Maybe there’s even a third factor: since harps are associated strongly with Ireland, Harper might appeal to the same families who previously pushed Erin and Kelly – speaking of surnames – to the top of the charts.
By the 1990s, a growing number of girls and boys alike had received the name.
One of those children to receive the family name Harper? The future bestselling author, Nelle Harper Lee.
Lee’s first name was inspired by her grandmother, Ellen.
When she published To Kill a Mockingbird in 1960, she used her family middle as her pen name.
The book won a Pulitzer, and inspired a 1963 movie, a cinematic classic; Gregory Peck won the Oscar for his portrayal of Atticus Finch.
Of course, Harper has other associations with print and the written word. Since 1867, Harper’s Bazaar has been published in the US, a fashion magazine with global reach. Publisher HarperCollins also combines nineteenth century roots with international renown.
As for the novel? Despite finding resounding success in the 60s, it would take decades before Lee’s story would inspire parents.
THREE MORE DECADES
The baby name Harper didn’t catch on for ages.
Paul Newman played a private detective named Lew Harper in two successful movies: 1966’s Harper and 1975’s The Drowning Pool. It didn’t move the needle on the number of boys given then name.

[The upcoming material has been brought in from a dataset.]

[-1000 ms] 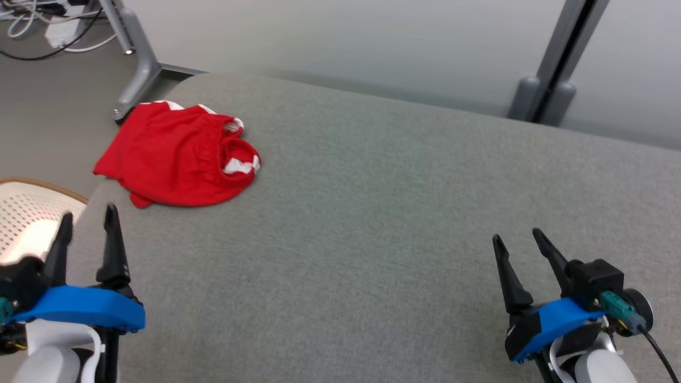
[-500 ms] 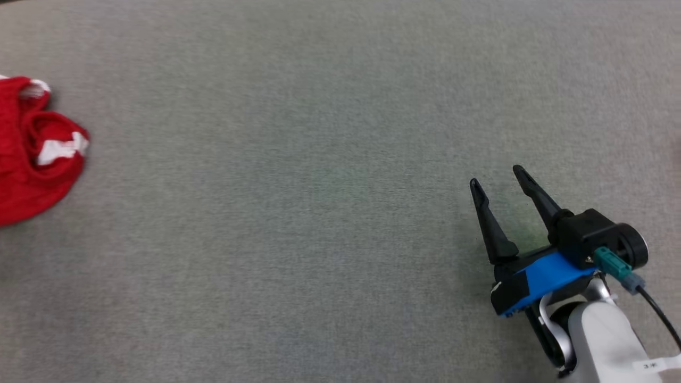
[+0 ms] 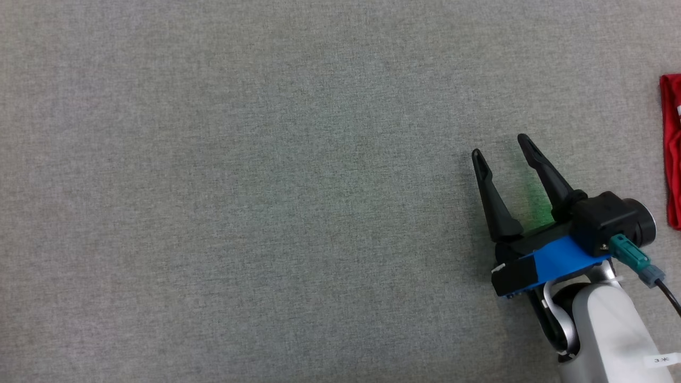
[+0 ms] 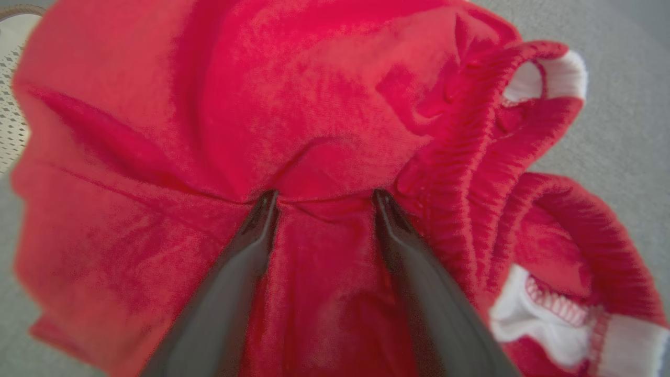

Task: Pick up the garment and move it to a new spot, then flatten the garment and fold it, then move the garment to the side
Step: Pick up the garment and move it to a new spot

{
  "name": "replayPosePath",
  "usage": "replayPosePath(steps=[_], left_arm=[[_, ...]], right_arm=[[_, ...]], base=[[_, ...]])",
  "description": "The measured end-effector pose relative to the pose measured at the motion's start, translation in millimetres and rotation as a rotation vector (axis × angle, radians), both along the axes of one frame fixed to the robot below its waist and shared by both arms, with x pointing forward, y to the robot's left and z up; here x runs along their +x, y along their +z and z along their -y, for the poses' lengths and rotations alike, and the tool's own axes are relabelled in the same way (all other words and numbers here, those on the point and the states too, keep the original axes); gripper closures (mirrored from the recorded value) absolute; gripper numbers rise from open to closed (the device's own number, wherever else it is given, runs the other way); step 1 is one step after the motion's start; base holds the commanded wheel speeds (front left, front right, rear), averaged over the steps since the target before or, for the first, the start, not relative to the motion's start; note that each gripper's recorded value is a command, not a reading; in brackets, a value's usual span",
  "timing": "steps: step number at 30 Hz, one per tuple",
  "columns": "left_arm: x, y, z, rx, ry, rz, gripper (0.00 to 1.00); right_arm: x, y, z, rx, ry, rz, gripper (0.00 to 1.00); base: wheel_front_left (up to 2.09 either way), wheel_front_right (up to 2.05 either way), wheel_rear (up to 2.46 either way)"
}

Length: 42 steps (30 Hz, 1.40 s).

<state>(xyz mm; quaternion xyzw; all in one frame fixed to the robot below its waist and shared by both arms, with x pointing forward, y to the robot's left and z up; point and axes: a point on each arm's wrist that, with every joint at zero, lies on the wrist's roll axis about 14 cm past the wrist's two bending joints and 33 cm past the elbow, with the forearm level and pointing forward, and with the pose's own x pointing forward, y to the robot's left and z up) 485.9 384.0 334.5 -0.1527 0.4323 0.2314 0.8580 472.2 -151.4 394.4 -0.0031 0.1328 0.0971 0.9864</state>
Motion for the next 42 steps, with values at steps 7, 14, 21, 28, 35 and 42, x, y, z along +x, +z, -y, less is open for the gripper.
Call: replayPosePath(steps=[7, 14, 21, 28, 35, 42], left_arm=[[8.2, 19.5, 5.1, 0.039, -0.054, 0.068, 1.00], [25.6, 108.5, 5.3, 0.131, -0.167, 0.290, 1.00], [48.5, 240.0, 61.5, 0.184, -0.383, 0.591, 1.00], [45.2, 317.3, 198.2, 0.079, -0.725, 0.779, 1.00], [6.8, 319.6, 336.3, -0.136, -1.069, 0.807, 1.00], [-51.9, 223.7, 438.4, -0.410, -1.296, 0.577, 1.00]], right_arm=[[2.8, 13.5, -0.5, 0.029, -0.015, 0.041, 0.00], [-3.8, 45.7, -18.7, 0.075, 0.017, 0.109, 0.00], [-22.8, 84.5, -18.4, 0.108, 0.002, 0.192, 0.00], [-47.9, 105.6, 2.3, 0.110, -0.059, 0.236, 0.00], [-69.8, 116.0, 39.1, 0.088, -0.161, 0.255, 0.00], [-95.6, 117.0, 83.4, 0.070, -0.294, 0.254, 0.00]], base=[[0.00, 0.00, 0.00], [0.00, 0.00, 0.00], [0.00, 0.00, 0.00], [0.00, 0.00, 0.00], [0.00, 0.00, 0.00], [0.00, 0.00, 0.00]])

In 1968, Jeannie C. Riley scored her first-ever hit with “Harper Valley PTA.” The song raced up the country and pop charts at the same time, back when crossover songs were a rarity. The song chronicled a small town conflict between uptight community leaders and a carefree single mom. It inspired a movie and a television series.
While a character with the surname Harper eventually appeared, it wasn’t a given name at that point, either.

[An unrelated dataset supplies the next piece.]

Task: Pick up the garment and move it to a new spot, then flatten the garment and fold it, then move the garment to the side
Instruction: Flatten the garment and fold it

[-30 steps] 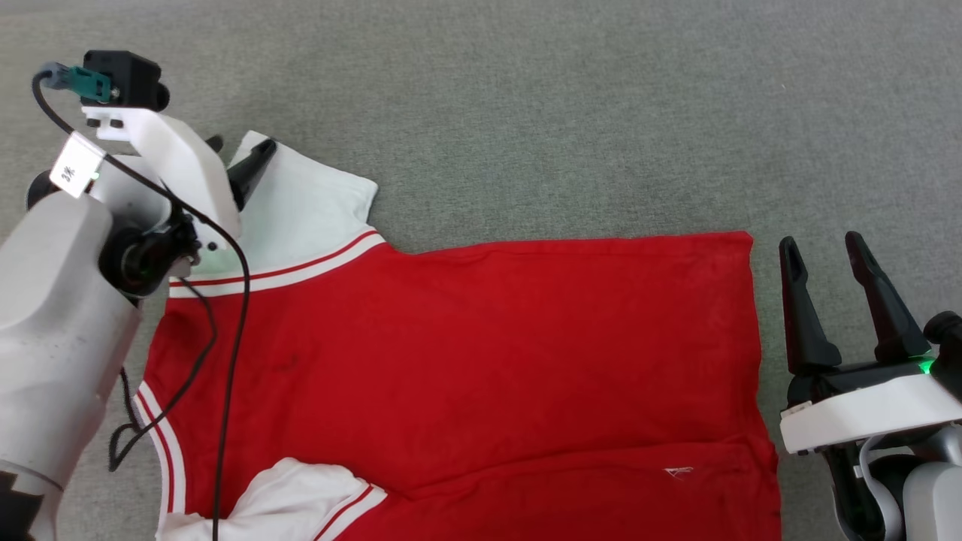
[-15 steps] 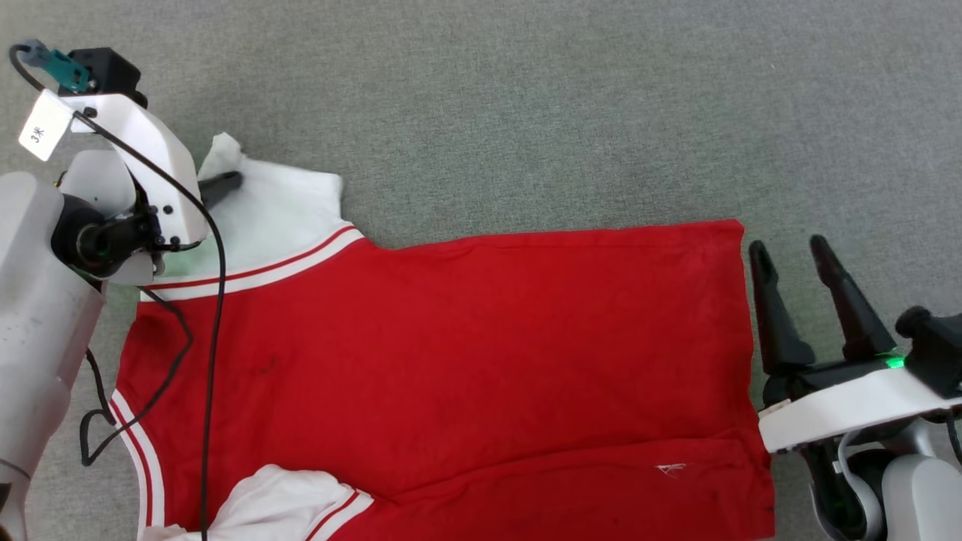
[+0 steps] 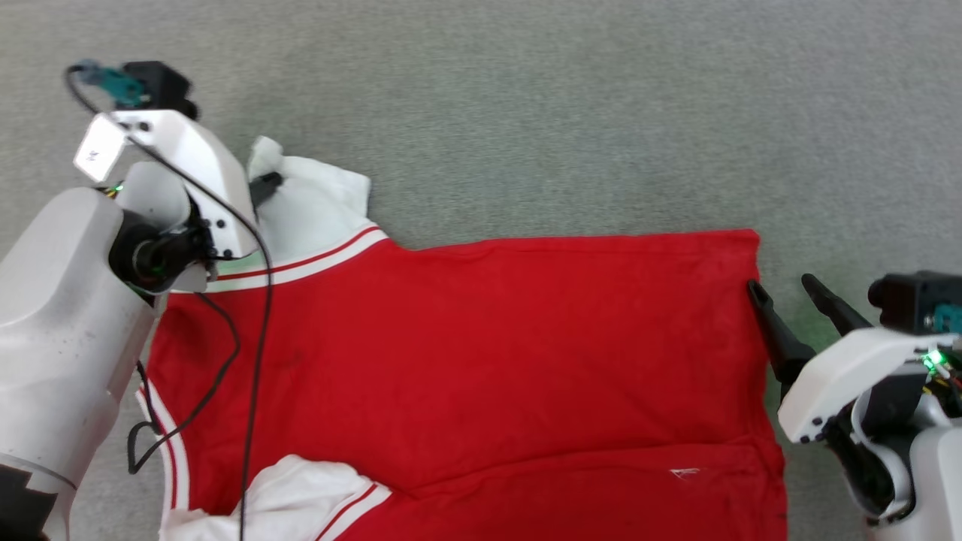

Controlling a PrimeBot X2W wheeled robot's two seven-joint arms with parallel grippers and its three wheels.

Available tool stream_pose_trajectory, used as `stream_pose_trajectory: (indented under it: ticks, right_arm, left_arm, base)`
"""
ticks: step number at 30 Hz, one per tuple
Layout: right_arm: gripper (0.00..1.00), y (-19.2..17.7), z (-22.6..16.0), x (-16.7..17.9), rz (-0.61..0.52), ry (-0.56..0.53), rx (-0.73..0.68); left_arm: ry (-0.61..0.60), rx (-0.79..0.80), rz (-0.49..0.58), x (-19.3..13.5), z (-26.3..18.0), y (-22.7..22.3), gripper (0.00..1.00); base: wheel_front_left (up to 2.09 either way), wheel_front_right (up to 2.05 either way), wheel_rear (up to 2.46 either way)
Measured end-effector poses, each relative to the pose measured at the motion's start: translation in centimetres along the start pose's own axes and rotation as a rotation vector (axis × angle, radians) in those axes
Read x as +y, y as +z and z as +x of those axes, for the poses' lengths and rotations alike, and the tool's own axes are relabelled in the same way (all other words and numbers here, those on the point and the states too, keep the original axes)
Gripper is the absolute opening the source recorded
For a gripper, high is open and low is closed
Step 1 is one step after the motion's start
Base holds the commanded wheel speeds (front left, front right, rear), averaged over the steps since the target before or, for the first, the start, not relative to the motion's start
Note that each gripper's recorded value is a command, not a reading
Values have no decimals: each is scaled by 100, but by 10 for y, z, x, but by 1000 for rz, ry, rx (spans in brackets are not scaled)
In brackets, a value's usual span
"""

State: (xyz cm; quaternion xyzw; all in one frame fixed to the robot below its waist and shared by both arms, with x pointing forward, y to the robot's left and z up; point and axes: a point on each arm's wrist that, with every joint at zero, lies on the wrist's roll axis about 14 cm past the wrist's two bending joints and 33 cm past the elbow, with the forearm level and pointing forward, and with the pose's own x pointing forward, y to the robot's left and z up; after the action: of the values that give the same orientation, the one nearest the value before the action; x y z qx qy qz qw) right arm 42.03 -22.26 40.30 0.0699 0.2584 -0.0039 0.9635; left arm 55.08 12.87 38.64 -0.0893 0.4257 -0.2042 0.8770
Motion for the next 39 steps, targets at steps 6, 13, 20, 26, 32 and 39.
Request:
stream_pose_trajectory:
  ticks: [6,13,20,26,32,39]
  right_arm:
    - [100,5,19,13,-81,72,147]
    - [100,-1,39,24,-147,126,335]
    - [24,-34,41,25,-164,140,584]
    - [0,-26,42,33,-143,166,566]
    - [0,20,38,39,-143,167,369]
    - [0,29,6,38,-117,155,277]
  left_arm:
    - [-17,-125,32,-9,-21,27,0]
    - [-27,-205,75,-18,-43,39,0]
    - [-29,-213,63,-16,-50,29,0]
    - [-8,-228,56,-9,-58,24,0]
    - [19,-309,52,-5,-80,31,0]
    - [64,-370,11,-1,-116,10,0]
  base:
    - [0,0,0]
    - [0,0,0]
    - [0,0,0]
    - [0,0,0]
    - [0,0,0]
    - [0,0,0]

Valerie Harper became a major television star in the 1970s, graduating from The Mary Tyler Moore Show to Rhoda.
Tony Kushner’s 1993 play Angels in America did give the name to one of the female characters, and might’ve inspired a very few parents – but only a few.
ONE CITY ONE BOOK
Beginning in the late 1990s in Seattle, a grassroots movement developed into the the One City One Book campaign.
The premise: What if everyone – book clubs and independent readers, discussion groups and civic organizations – all read the same book at the same time, and then talked about it?
Mockingbird was a popular choice, picked for its focus on race, justice, and personal courage.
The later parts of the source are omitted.